Striving for mediocrity in a world of excellence, this is The Chaser Report.
Hello and welcome to The Chaser Report with Andrew and Charles.
Hello.
How are you doing, Charles?
We're making a habit of it.
I'm very happy.
I'm overjoyed with life.
You're overjoyed.
I'm crushed.
I am crushed.
Why?
What happened?
Because I have a wedge of the most delicious in our...
Look, you tell me.
If there is a better smoked cheddar on earth than the King Island smoked cheddar, I will wait.
There is nothing, no, yeah, there is no better smoked cheddar.
Like, I mean, we can all agree on that.
Nothing much.
But why are you crushed?
I don't understand why you're crushed.
Like, why don't you just go and buy some smoked cheddar, if that's what you're after?
Because the stupid-assed Canadian-owned company has decided to close down, because there's not
going to be any more King Island bloody smoked cheddar after some point in...

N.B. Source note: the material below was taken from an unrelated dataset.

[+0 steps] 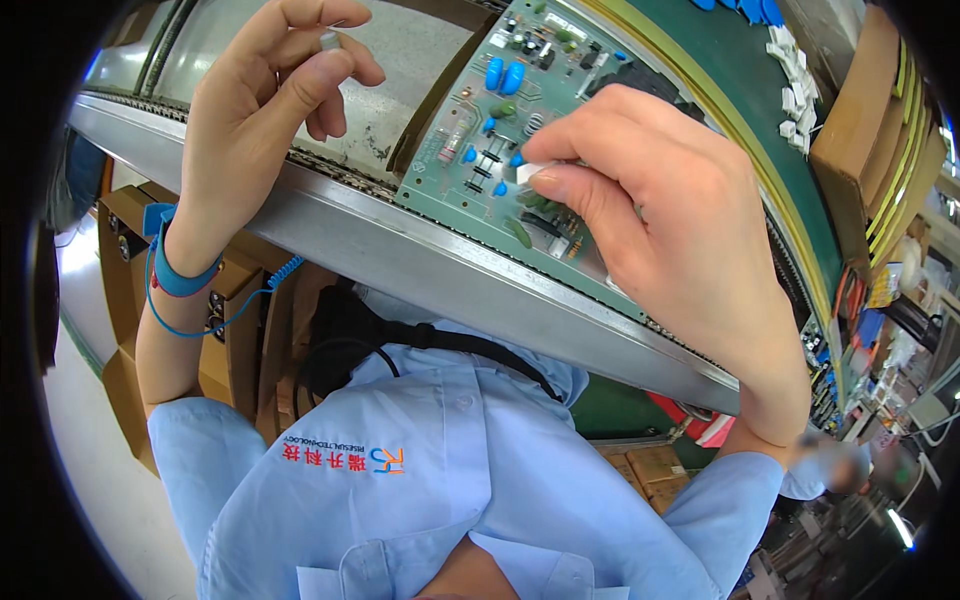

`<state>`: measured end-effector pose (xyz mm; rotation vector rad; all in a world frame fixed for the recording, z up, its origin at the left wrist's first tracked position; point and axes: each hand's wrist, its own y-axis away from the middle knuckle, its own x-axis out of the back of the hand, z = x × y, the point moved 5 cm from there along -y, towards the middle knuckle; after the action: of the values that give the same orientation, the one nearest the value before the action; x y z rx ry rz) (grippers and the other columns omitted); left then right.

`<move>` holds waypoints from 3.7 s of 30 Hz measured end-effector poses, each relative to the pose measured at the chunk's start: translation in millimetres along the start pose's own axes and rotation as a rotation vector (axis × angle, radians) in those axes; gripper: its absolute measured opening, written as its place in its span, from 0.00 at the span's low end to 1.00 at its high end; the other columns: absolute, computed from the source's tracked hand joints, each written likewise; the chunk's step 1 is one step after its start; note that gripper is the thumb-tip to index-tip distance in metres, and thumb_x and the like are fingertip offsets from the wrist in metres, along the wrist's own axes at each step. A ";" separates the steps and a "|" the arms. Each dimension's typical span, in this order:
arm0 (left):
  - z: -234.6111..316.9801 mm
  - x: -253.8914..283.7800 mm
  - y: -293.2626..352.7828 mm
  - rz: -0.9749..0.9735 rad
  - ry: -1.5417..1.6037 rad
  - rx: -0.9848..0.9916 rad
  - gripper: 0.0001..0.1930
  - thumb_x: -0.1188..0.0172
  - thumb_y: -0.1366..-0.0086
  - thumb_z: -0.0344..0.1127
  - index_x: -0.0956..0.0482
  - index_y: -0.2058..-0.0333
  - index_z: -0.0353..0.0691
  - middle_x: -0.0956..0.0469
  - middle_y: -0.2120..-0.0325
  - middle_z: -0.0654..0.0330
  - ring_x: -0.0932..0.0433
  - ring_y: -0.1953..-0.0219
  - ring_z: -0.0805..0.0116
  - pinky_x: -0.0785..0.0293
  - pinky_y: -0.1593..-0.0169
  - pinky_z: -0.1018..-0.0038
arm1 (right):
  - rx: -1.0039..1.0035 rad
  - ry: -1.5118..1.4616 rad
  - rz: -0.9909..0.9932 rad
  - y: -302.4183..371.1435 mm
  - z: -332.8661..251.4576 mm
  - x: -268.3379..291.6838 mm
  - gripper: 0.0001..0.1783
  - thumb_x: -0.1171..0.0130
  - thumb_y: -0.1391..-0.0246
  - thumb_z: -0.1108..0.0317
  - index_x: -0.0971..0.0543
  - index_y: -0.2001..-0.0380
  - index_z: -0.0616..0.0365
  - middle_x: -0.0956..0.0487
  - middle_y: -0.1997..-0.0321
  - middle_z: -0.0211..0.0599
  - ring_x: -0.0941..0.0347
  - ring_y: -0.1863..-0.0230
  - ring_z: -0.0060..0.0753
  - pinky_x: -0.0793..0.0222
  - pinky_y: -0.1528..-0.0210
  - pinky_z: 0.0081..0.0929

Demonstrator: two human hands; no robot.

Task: Manually place electronic components including capacitors and transformers onto a printed circuit board on an assembly line.

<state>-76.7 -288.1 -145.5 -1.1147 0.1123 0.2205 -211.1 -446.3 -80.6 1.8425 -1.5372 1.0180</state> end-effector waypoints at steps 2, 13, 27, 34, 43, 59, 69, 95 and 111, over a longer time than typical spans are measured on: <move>20.8 -18.8 -22.7 0.272 -0.333 0.563 0.10 0.50 0.29 0.26 0.34 0.51 0.31 0.20 0.66 0.56 0.24 0.74 0.80 0.27 0.68 0.86 | -0.102 0.013 -0.031 -0.8 -0.1 -1.1 0.08 0.39 0.52 0.82 0.19 0.66 0.66 0.22 0.70 0.37 0.28 0.71 0.31 0.35 0.69 0.23; 47.3 -12.5 -10.1 0.337 -0.799 1.015 0.09 0.42 0.32 0.29 0.25 0.57 0.30 0.19 0.68 0.58 0.20 0.73 0.80 0.24 0.70 0.87 | -0.157 0.309 -0.161 -20.5 -23.3 -10.5 0.06 0.37 0.54 0.80 0.19 0.69 0.63 0.25 0.75 0.32 0.33 0.79 0.23 0.38 0.77 0.20; 46.8 -12.3 -11.0 0.248 -0.845 1.007 0.10 0.38 0.34 0.33 0.23 0.59 0.32 0.20 0.74 0.61 0.22 0.75 0.82 0.26 0.72 0.87 | -0.131 0.461 -0.146 -15.0 -33.8 -14.0 0.04 0.36 0.53 0.78 0.19 0.71 0.61 0.23 0.74 0.32 0.33 0.80 0.24 0.37 0.77 0.21; 46.6 -13.9 -9.0 0.225 -0.887 0.998 0.09 0.39 0.33 0.31 0.24 0.59 0.31 0.20 0.75 0.61 0.22 0.76 0.82 0.26 0.72 0.87 | -0.108 0.526 -0.114 -12.9 -39.3 -15.9 0.05 0.36 0.53 0.78 0.19 0.70 0.61 0.22 0.73 0.34 0.28 0.77 0.30 0.34 0.75 0.23; 45.7 -12.3 -11.5 0.240 -0.858 0.965 0.08 0.40 0.34 0.29 0.24 0.59 0.30 0.21 0.77 0.61 0.23 0.77 0.83 0.28 0.73 0.87 | -0.135 0.438 -0.084 -8.7 -37.5 -15.1 0.05 0.36 0.52 0.79 0.19 0.69 0.62 0.23 0.73 0.32 0.31 0.78 0.21 0.37 0.77 0.18; 38.7 -36.3 0.8 0.267 -0.712 0.857 0.12 0.50 0.30 0.24 0.26 0.51 0.34 0.17 0.61 0.56 0.22 0.73 0.78 0.24 0.67 0.83 | -0.361 0.113 0.074 9.7 -28.8 19.3 0.13 0.37 0.49 0.76 0.18 0.58 0.63 0.22 0.69 0.30 0.32 0.71 0.17 0.43 0.73 0.15; 23.7 -68.5 -4.8 -0.187 -1.168 0.788 0.09 0.37 0.44 0.20 0.18 0.63 0.34 0.19 0.66 0.56 0.19 0.67 0.66 0.23 0.65 0.77 | -0.263 -0.001 0.210 73.1 -1.4 14.4 0.11 0.37 0.49 0.78 0.18 0.60 0.63 0.21 0.64 0.35 0.30 0.70 0.20 0.40 0.73 0.15; 13.1 -98.8 -25.5 -0.699 -1.467 0.621 0.11 0.38 0.53 0.27 0.19 0.67 0.41 0.22 0.69 0.63 0.23 0.77 0.67 0.27 0.74 0.74 | -0.035 0.255 0.266 94.4 6.4 1.9 0.12 0.33 0.59 0.76 0.18 0.67 0.57 0.19 0.70 0.32 0.21 0.71 0.35 0.27 0.72 0.27; 25.4 -88.7 -23.3 -0.378 -1.334 0.543 0.15 0.37 0.51 0.18 0.19 0.61 0.36 0.20 0.67 0.55 0.20 0.72 0.62 0.25 0.71 0.73 | -0.384 0.592 0.842 154.1 103.3 153.5 0.11 0.39 0.45 0.73 0.17 0.57 0.56 0.17 0.65 0.32 0.25 0.68 0.22 0.33 0.67 0.18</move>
<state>-158.1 -285.6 -96.3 -0.2705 -1.1511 0.5128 -328.7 -649.1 -25.7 0.5148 -1.9400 1.3284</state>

They're closing down King Island cheese.
They're closing down King Island chief.
The whole island, maybe even the whole island.
I don't know.
It's possible the entire island is going to be washed under the sea.
It really, it's crudely.
That's like saying, oh, they've decided to close down Vegemoth.
Yeah, it is.
What does that even mean?
No wonder businesses are struggling.
No wonder, I mean, no wonder I don't have much money.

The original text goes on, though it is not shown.